**What you need to do**
If a line of the records contains the string "camera", copy it out.

^^^^

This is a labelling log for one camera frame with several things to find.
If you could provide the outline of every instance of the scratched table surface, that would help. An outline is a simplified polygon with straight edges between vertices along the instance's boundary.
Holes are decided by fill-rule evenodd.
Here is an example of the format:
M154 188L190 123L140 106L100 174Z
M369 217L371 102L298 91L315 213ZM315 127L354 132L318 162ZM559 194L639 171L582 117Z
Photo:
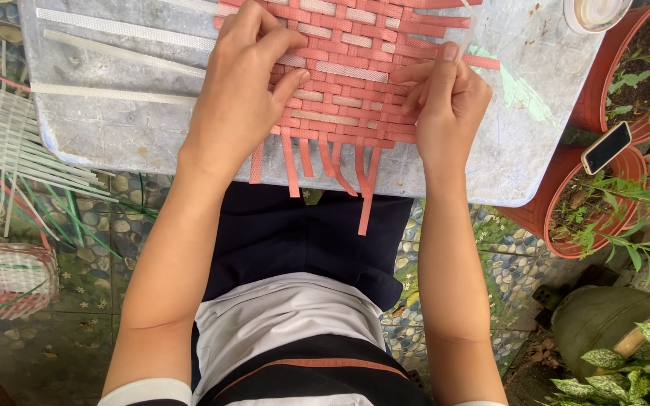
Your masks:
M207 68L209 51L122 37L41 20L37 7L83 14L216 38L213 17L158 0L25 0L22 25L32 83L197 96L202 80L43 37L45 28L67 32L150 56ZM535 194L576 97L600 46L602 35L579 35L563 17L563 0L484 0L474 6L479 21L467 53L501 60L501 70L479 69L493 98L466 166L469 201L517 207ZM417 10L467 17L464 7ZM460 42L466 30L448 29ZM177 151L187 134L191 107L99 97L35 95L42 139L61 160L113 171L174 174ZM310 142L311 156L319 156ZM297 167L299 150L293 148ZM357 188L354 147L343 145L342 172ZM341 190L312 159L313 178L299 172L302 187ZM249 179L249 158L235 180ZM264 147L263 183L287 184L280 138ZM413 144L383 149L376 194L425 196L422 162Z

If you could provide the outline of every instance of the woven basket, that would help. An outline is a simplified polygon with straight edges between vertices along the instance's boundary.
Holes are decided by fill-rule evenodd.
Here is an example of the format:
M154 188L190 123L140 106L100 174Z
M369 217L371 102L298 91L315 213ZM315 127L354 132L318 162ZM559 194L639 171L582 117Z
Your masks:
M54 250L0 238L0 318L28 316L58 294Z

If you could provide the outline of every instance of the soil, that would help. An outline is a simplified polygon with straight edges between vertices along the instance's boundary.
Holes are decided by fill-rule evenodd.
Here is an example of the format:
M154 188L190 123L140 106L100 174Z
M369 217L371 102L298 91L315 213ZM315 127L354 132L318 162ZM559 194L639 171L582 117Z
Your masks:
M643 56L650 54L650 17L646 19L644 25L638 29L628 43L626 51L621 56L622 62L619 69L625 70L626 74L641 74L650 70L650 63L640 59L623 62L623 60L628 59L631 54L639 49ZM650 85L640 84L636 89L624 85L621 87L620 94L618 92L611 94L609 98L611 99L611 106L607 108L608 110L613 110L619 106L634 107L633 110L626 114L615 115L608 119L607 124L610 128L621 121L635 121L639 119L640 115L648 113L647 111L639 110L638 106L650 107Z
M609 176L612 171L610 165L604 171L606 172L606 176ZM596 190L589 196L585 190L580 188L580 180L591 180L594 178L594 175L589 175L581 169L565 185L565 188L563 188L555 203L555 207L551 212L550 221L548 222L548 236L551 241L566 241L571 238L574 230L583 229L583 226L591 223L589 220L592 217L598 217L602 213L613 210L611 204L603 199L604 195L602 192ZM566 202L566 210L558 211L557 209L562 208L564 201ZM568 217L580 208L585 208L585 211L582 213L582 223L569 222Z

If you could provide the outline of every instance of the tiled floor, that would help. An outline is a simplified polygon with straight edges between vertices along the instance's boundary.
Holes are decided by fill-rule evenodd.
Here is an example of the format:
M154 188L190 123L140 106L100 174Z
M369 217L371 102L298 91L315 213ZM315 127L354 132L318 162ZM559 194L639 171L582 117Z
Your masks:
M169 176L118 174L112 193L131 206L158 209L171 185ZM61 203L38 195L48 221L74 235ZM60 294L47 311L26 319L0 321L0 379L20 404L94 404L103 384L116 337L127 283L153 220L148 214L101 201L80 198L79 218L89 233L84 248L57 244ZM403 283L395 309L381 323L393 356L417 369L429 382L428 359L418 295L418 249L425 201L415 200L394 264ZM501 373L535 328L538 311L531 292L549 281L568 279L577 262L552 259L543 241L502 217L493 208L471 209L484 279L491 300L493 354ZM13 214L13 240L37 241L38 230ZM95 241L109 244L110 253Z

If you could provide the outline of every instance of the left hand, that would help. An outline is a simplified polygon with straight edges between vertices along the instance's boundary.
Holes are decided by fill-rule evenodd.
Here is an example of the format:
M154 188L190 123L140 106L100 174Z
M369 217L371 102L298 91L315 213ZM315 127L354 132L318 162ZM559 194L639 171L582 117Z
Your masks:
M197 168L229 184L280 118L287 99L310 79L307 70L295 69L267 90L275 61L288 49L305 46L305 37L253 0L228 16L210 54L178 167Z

^^^^

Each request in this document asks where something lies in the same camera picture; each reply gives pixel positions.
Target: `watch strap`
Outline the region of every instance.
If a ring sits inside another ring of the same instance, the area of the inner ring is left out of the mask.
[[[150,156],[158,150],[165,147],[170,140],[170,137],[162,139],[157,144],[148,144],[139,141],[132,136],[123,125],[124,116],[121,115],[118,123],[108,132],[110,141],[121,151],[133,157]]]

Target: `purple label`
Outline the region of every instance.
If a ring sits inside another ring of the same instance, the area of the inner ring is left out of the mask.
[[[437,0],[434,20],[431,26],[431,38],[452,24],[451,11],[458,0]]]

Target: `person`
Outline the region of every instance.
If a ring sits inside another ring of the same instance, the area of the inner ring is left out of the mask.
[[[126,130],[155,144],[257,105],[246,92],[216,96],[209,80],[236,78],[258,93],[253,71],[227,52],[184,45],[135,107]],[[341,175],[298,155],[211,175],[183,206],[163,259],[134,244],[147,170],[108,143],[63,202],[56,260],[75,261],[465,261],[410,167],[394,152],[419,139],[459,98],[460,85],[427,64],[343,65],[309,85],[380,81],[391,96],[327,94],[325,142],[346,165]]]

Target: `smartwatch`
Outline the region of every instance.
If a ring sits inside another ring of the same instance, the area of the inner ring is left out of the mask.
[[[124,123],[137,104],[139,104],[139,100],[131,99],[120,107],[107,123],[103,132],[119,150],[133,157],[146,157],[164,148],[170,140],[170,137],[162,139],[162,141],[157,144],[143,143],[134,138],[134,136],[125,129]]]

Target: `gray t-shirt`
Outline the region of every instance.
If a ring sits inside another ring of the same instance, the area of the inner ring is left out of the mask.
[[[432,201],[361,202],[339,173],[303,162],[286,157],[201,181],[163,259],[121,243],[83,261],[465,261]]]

^^^^

**Solution for this problem**
This is a labelling log for one camera frame with several things to find.
Each request in this document asks where something lies in the same camera picture; each reply gives pixel positions.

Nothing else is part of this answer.